Dataset items:

>>>>

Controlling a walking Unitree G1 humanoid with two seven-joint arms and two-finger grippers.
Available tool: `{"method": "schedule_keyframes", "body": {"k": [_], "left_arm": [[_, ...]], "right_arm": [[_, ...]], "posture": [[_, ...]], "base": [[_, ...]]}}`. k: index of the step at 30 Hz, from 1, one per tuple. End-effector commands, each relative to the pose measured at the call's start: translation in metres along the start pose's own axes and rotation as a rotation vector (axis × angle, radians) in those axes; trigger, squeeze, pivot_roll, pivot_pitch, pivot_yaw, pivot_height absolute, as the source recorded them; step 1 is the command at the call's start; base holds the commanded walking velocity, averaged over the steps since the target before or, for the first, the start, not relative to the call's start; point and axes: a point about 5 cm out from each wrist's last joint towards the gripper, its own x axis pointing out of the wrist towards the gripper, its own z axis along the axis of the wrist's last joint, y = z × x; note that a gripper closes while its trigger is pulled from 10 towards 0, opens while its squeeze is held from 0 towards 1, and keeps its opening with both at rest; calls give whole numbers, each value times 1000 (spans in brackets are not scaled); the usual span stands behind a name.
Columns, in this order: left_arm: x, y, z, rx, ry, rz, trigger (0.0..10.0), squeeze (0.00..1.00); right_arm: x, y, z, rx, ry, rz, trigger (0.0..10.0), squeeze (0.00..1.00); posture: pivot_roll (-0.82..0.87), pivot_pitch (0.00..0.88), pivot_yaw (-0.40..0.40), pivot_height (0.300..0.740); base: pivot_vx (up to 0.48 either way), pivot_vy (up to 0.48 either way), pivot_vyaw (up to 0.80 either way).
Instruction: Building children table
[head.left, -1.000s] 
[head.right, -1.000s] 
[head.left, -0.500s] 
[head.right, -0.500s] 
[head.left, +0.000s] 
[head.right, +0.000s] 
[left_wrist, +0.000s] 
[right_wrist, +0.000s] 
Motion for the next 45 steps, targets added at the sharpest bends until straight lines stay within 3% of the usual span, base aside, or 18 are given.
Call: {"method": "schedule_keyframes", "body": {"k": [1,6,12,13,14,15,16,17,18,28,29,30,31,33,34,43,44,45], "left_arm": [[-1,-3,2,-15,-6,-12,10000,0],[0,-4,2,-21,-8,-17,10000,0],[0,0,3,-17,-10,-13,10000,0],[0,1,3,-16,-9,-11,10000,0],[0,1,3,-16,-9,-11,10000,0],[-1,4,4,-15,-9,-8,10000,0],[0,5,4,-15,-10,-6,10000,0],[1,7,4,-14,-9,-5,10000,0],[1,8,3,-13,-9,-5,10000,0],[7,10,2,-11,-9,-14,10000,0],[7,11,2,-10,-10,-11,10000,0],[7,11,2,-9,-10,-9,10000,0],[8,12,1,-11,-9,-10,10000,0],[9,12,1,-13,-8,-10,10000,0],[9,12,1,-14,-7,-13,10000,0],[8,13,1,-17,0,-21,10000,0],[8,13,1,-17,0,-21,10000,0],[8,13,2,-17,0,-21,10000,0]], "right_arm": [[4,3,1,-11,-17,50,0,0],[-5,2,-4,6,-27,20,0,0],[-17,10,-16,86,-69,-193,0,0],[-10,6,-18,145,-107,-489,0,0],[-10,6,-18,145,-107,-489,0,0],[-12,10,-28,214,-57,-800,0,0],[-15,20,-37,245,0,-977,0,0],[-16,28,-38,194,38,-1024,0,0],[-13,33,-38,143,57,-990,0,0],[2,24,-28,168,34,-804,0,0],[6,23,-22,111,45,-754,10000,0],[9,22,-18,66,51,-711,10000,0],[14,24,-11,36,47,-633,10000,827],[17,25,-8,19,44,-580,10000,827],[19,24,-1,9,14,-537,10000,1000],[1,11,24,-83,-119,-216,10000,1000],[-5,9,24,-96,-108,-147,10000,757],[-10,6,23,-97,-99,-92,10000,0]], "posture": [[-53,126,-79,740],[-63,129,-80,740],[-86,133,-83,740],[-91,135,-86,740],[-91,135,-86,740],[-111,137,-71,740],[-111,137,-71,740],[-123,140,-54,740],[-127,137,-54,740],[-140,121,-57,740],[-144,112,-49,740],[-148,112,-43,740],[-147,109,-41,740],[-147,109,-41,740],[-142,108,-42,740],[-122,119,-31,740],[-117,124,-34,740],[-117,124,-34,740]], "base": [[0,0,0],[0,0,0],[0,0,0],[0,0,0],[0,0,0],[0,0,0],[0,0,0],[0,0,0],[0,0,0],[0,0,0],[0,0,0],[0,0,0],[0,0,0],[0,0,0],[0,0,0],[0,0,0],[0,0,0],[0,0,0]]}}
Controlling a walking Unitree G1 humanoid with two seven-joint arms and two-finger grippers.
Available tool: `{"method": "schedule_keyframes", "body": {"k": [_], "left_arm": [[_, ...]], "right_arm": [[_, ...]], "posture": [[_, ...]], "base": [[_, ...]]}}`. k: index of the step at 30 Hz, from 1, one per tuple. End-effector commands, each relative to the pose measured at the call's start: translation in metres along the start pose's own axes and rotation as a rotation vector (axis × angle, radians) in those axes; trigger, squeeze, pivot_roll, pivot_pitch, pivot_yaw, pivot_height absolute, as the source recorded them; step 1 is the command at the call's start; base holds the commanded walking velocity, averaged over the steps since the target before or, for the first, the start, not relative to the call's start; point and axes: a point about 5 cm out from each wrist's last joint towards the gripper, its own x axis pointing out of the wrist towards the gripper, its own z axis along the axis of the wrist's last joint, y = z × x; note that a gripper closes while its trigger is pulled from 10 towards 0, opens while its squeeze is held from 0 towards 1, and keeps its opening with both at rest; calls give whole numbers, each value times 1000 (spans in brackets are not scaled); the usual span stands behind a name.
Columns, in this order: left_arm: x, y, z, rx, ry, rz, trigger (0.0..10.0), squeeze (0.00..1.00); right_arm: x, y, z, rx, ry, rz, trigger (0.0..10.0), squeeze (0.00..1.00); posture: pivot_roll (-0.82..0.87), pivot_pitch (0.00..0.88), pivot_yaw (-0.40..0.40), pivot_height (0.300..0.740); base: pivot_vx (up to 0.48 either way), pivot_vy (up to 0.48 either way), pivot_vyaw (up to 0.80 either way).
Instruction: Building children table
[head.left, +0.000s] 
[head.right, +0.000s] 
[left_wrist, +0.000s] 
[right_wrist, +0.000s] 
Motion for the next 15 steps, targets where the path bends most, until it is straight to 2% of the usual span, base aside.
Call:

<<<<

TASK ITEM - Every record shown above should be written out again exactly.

RESULT OF THE EXERCISE -
Controlling a walking Unitree G1 humanoid with two seven-joint arms and two-finger grippers.
Available tool: `{"method": "schedule_keyframes", "body": {"k": [_], "left_arm": [[_, ...]], "right_arm": [[_, ...]], "posture": [[_, ...]], "base": [[_, ...]]}}`. k: index of the step at 30 Hz, from 1, one per tuple. End-effector commands, each relative to the pose measured at the call's start: translation in metres along the start pose's own axes and rotation as a rotation vector (axis × angle, radians) in those axes; trigger, squeeze, pivot_roll, pivot_pitch, pivot_yaw, pivot_height absolute, as the source recorded them; step 1 is the command at the call's start; base holds the commanded walking velocity, averaged over the steps since the target before or, for the first, the start, not relative to the call's start; point and axes: a point about 5 cm out from each wrist's last joint towards the gripper, its own x axis pointing out of the wrist towards the gripper, its own z axis along the axis of the wrist's last joint, y = z × x; note that a gripper closes while its trigger is pulled from 10 towards 0, opens while its squeeze is held from 0 towards 1, and keeps its opening with both at rest; calls give whole numbers, each value times 1000 (spans in brackets are not scaled); the usual span stands behind a name.
Columns, in this order: left_arm: x, y, z, rx, ry, rz, trigger (0.0..10.0), squeeze (0.00..1.00); right_arm: x, y, z, rx, ry, rz, trigger (0.0..10.0), squeeze (0.00..1.00); posture: pivot_roll (-0.82..0.87), pivot_pitch (0.00..0.88), pivot_yaw (-0.40..0.40), pivot_height (0.300..0.740); base: pivot_vx (up to 0.48 either way), pivot_vy (up to 0.48 either way), pivot_vyaw (up to 0.80 either way).
Instruction: Building children table
[head.left, -1.000s] 
[head.right, -1.000s] 
[head.left, -0.500s] 
[head.right, -0.500s] 
[head.left, +0.000s] 
[head.right, +0.000s] 
[left_wrist, +0.000s] 
[right_wrist, +0.000s] 
Motion for the next 45 steps, targets added at the sharpest bends until straight lines stay within 3% of the usual span, base aside, or 18 are given.
Call: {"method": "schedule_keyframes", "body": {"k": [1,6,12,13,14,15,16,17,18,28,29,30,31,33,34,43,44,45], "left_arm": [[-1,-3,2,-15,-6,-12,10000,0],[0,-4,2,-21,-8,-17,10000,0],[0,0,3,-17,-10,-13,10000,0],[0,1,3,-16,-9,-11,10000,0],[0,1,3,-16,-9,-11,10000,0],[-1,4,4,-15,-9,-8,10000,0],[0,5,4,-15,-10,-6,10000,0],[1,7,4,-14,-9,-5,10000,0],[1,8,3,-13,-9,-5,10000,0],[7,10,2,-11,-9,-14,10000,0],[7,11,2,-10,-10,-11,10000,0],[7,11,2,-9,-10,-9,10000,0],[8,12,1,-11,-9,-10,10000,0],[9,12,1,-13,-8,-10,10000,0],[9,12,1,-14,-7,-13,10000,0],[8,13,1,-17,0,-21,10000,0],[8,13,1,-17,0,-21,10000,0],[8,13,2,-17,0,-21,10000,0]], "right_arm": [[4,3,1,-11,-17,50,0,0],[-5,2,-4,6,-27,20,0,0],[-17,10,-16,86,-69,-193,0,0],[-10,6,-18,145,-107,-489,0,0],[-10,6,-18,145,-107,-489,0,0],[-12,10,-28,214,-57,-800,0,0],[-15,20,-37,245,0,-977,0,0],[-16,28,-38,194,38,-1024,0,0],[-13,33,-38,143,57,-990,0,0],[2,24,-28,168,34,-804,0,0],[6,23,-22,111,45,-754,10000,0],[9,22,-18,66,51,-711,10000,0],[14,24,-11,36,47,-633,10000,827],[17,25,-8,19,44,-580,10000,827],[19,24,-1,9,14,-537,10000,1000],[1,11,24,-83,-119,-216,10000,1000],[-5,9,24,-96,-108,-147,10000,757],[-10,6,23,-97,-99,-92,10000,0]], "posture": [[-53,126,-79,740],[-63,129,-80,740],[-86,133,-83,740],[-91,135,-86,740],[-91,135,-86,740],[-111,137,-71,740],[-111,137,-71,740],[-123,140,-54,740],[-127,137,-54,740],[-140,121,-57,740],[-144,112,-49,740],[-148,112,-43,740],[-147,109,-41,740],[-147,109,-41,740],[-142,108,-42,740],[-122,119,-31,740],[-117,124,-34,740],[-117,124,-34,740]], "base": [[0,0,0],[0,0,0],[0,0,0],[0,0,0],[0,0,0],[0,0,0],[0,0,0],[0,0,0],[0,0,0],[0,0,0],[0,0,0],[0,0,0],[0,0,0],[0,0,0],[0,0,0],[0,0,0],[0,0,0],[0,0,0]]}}
Controlling a walking Unitree G1 humanoid with two seven-joint arms and two-finger grippers.
Available tool: `{"method": "schedule_keyframes", "body": {"k": [_], "left_arm": [[_, ...]], "right_arm": [[_, ...]], "posture": [[_, ...]], "base": [[_, ...]]}}`. k: index of the step at 30 Hz, from 1, one per tuple. End-effector commands, each relative to the pose measured at the call's start: translation in metres along the start pose's own axes and rotation as a rotation vector (axis × angle, radians) in those axes; trigger, squeeze, pivot_roll, pivot_pitch, pivot_yaw, pivot_height absolute, as the source recorded them; step 1 is the command at the call's start; base holds the commanded walking velocity, averaged over the steps since the target before or, for the first, the start, not relative to the call's start; point and axes: a point about 5 cm out from each wrist's last joint towards the gripper, its own x axis pointing out of the wrist towards the gripper, its own z axis along the axis of the wrist's last joint, y = z × x; note that a gripper closes while its trigger is pulled from 10 towards 0, opens while its squeeze is held from 0 towards 1, and keeps its opening with both at rest; calls give whole numbers, each value times 1000 (spans in brackets are not scaled); the usual span stands behind a name.
Columns, in this order: left_arm: x, y, z, rx, ry, rz, trigger (0.0..10.0), squeeze (0.00..1.00); right_arm: x, y, z, rx, ry, rz, trigger (0.0..10.0), squeeze (0.00..1.00); posture: pivot_roll (-0.82..0.87), pivot_pitch (0.00..0.88), pivot_yaw (-0.40..0.40), pivot_height (0.300..0.740); base: pivot_vx (up to 0.48 either way), pivot_vy (up to 0.48 either way), pivot_vyaw (up to 0.80 either way).
Instruction: Building children table
[head.left, +0.000s] 
[head.right, +0.000s] 
[left_wrist, +0.000s] 
[right_wrist, +0.000s] 
Motion for the next 15 steps, targets where the path bends most, until it is straight to 2% of the usual span, base aside.
Call:

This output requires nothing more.